### TRY IT
In the listing below, find the line containing "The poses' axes" and the line containing "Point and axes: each". Repeat exactly those two lines and every line between them, nothing more.

##### DATA #####

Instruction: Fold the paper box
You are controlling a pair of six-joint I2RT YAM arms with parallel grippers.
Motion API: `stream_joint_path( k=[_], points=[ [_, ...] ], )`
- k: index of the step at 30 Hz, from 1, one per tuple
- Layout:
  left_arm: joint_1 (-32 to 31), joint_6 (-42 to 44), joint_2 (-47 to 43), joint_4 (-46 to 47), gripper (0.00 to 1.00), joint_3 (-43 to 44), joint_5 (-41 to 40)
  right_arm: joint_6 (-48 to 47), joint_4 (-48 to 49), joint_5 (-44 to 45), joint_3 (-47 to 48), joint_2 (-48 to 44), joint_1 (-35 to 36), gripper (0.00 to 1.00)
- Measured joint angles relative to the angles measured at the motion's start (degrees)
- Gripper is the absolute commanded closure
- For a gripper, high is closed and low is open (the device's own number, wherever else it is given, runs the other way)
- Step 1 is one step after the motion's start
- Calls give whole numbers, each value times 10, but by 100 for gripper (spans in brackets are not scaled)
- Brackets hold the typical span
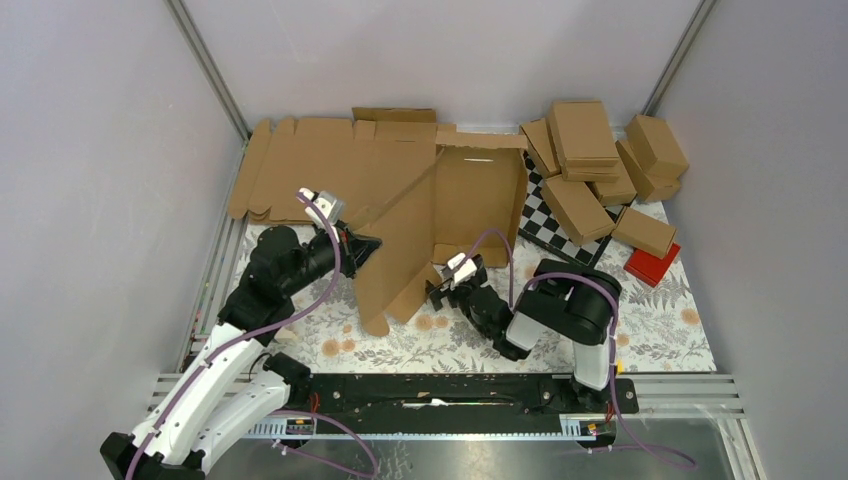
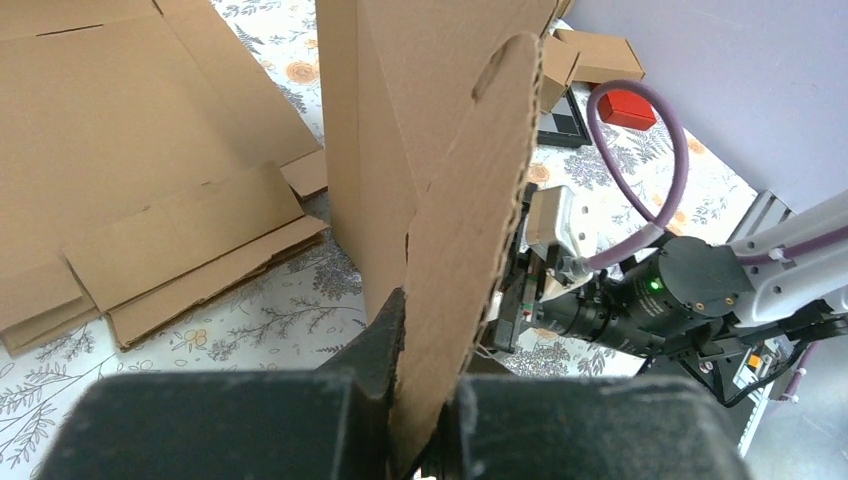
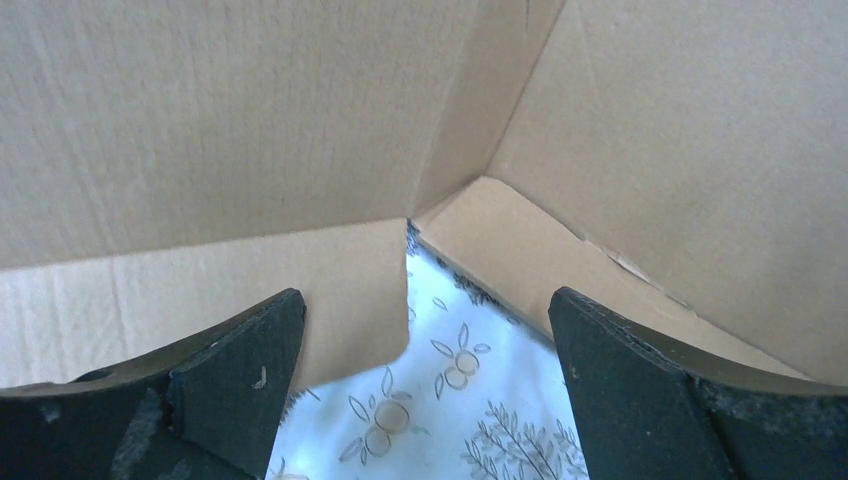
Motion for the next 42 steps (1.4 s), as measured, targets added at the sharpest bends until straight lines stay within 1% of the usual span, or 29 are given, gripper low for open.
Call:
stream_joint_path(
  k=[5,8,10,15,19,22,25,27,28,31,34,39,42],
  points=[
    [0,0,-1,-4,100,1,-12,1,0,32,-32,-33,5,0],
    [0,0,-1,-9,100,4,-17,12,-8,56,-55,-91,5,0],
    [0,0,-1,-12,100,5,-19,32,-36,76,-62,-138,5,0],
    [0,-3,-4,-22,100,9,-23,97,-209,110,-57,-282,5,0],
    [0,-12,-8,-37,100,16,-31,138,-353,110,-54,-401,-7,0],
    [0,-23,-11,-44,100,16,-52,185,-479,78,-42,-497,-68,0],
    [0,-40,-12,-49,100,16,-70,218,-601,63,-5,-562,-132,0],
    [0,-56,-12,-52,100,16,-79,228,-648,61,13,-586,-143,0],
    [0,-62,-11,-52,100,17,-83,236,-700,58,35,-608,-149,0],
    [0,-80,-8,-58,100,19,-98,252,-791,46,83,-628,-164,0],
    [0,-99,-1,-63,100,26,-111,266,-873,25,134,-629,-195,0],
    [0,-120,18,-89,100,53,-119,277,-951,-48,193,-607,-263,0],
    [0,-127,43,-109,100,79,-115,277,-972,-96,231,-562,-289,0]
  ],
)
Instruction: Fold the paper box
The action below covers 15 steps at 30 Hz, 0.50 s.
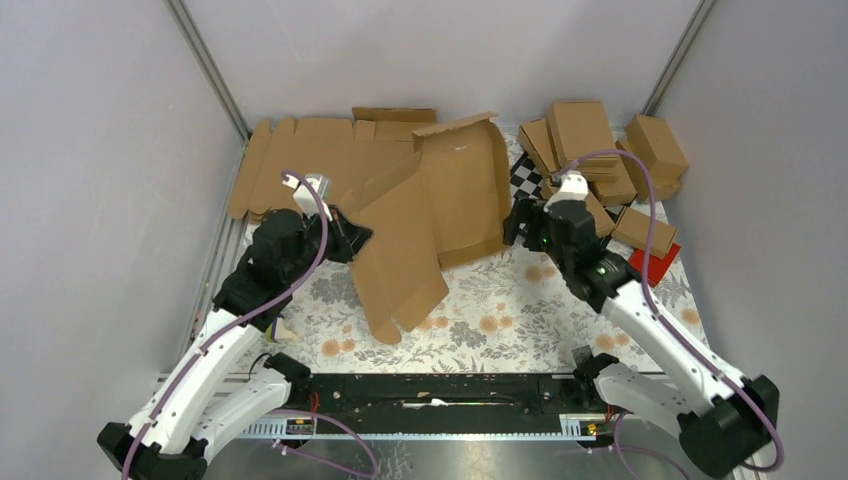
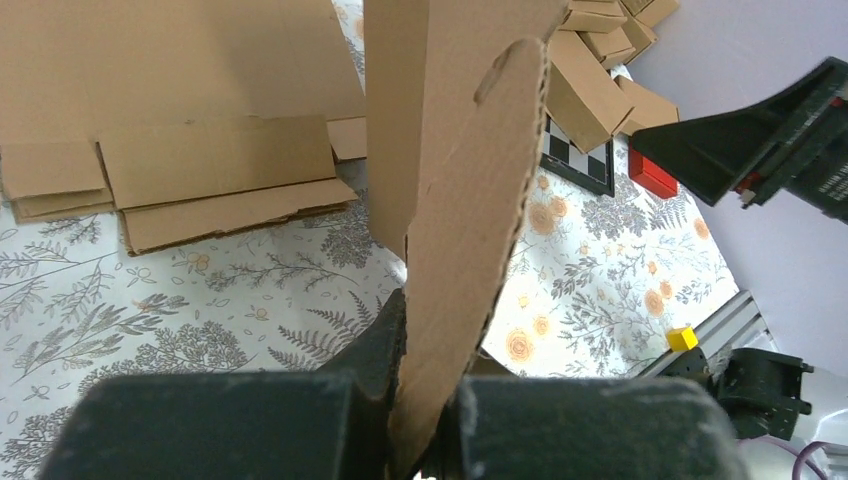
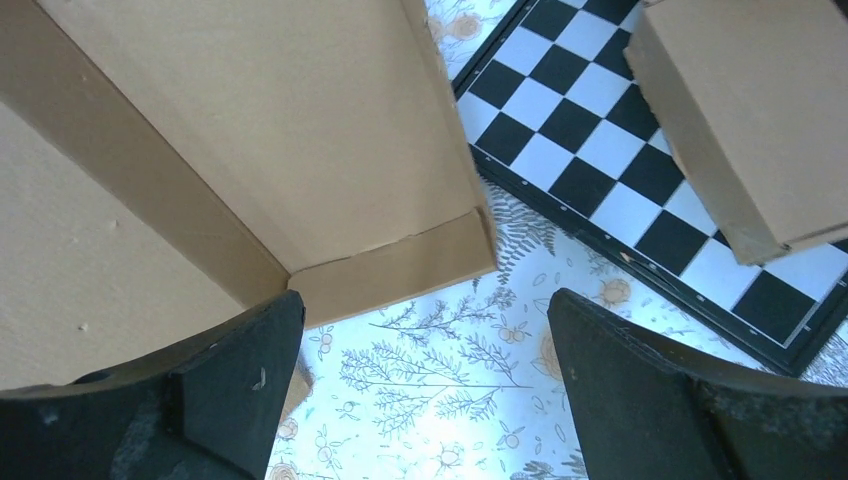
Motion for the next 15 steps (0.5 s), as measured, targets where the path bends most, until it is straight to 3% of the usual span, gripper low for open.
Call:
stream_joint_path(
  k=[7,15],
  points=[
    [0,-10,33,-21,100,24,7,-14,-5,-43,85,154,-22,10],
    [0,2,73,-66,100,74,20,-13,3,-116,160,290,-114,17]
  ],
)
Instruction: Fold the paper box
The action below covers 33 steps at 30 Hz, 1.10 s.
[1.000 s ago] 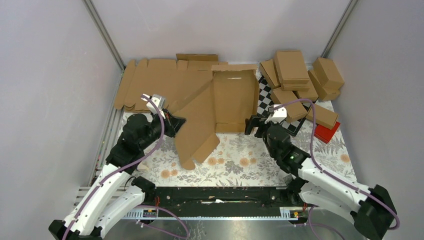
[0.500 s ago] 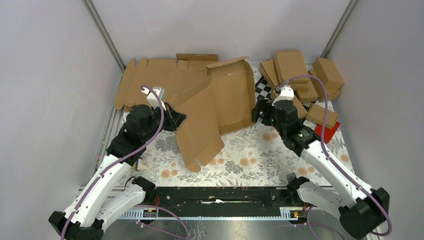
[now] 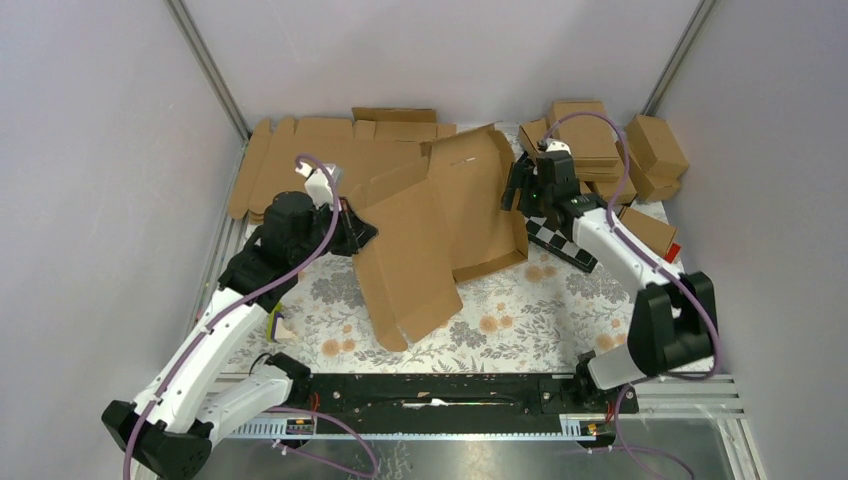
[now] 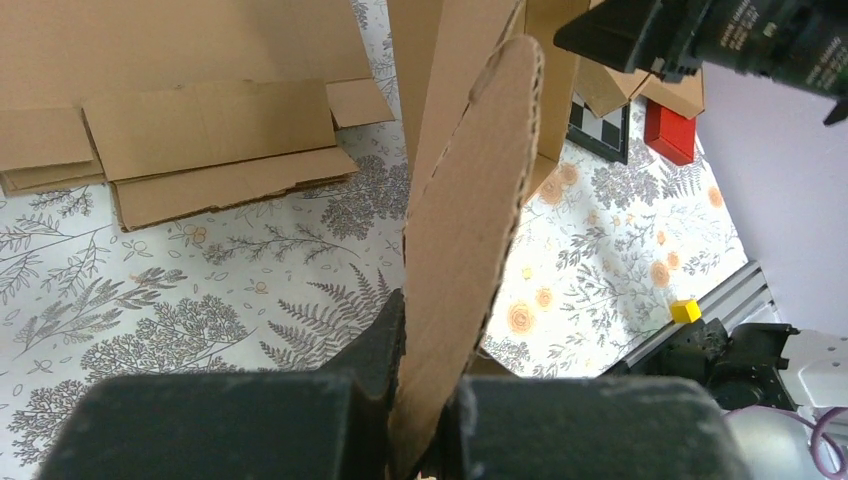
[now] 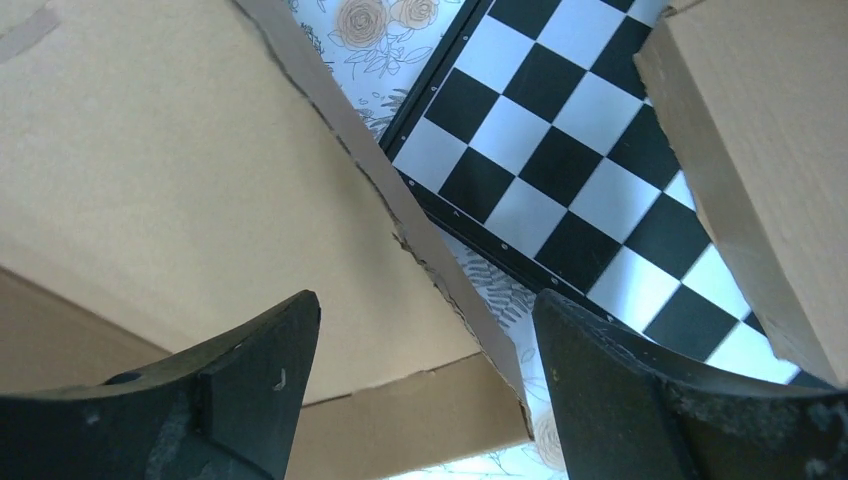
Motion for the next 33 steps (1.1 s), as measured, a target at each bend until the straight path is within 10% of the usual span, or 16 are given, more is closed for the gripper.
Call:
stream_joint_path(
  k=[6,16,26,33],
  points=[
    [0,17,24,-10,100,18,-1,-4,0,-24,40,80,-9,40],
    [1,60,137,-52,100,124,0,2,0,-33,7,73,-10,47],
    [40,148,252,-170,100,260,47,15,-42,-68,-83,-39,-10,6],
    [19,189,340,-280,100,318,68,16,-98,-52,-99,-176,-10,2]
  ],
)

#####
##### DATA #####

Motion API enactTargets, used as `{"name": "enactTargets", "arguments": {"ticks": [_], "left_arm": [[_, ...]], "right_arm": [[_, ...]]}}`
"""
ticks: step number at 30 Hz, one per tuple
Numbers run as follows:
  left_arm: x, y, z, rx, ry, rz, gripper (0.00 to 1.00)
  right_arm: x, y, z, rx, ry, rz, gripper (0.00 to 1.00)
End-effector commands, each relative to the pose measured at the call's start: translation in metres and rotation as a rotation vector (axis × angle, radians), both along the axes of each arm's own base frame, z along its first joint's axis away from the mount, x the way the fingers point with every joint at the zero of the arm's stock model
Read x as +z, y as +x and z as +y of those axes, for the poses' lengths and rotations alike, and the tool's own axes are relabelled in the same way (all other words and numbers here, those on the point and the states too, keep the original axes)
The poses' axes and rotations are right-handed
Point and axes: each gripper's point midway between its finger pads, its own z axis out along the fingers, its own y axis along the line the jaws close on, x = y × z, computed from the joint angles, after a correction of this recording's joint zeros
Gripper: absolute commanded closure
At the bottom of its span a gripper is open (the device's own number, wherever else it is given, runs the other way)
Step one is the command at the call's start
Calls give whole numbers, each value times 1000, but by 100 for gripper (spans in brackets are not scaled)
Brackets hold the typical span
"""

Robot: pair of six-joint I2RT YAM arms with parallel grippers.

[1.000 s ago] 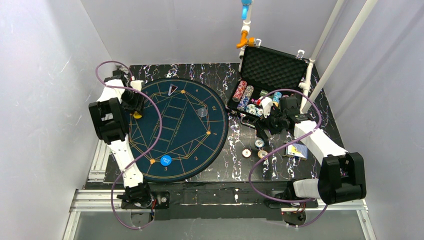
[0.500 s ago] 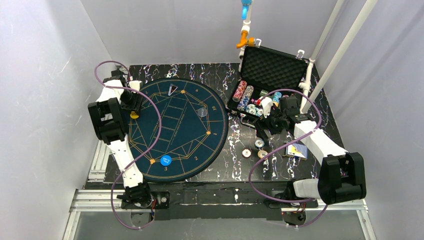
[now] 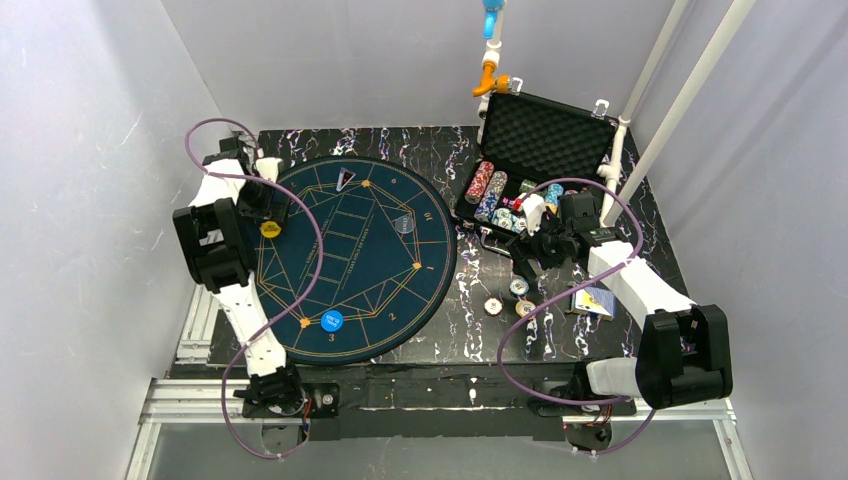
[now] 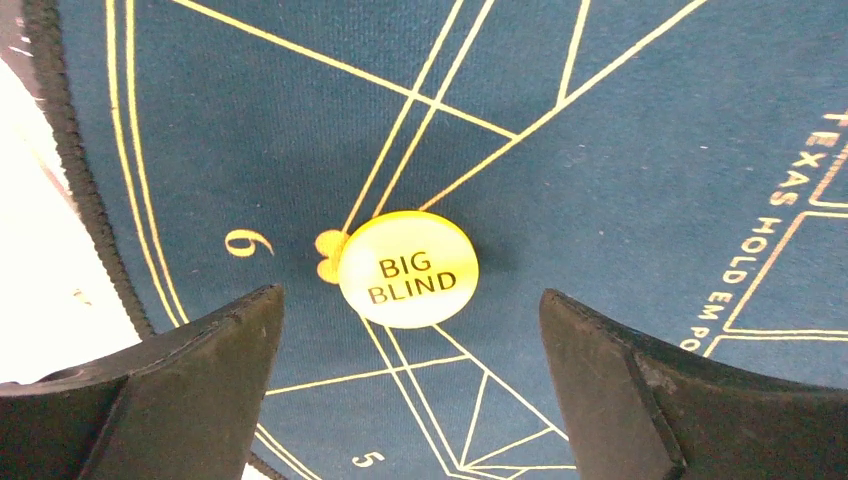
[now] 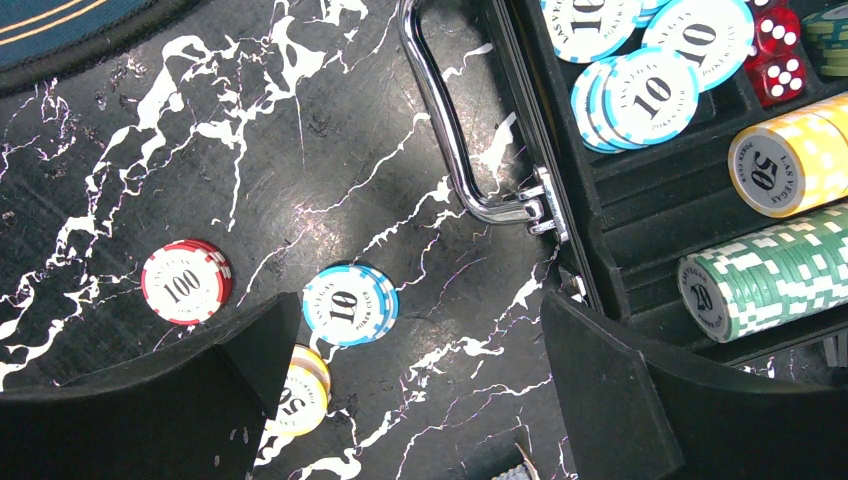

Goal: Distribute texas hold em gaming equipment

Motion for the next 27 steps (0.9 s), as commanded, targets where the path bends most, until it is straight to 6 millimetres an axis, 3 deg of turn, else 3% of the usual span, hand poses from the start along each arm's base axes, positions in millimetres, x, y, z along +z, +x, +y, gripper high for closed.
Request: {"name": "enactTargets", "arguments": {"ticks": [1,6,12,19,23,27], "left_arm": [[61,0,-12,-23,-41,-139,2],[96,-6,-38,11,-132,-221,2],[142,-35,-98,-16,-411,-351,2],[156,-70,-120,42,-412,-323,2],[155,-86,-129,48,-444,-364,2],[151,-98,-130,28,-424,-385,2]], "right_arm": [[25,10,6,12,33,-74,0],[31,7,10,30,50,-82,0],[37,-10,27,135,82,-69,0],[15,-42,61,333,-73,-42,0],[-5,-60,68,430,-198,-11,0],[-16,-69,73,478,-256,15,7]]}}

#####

### EXERCISE RESPONSE
The poses' axes and rotations are right-handed
Point and axes: each gripper's point midway between its finger pads, its own z axis out along the fingers, its own y axis along the line the jaws close on, x = y × z, computed from the joint angles, after a correction of this recording's joint zeros

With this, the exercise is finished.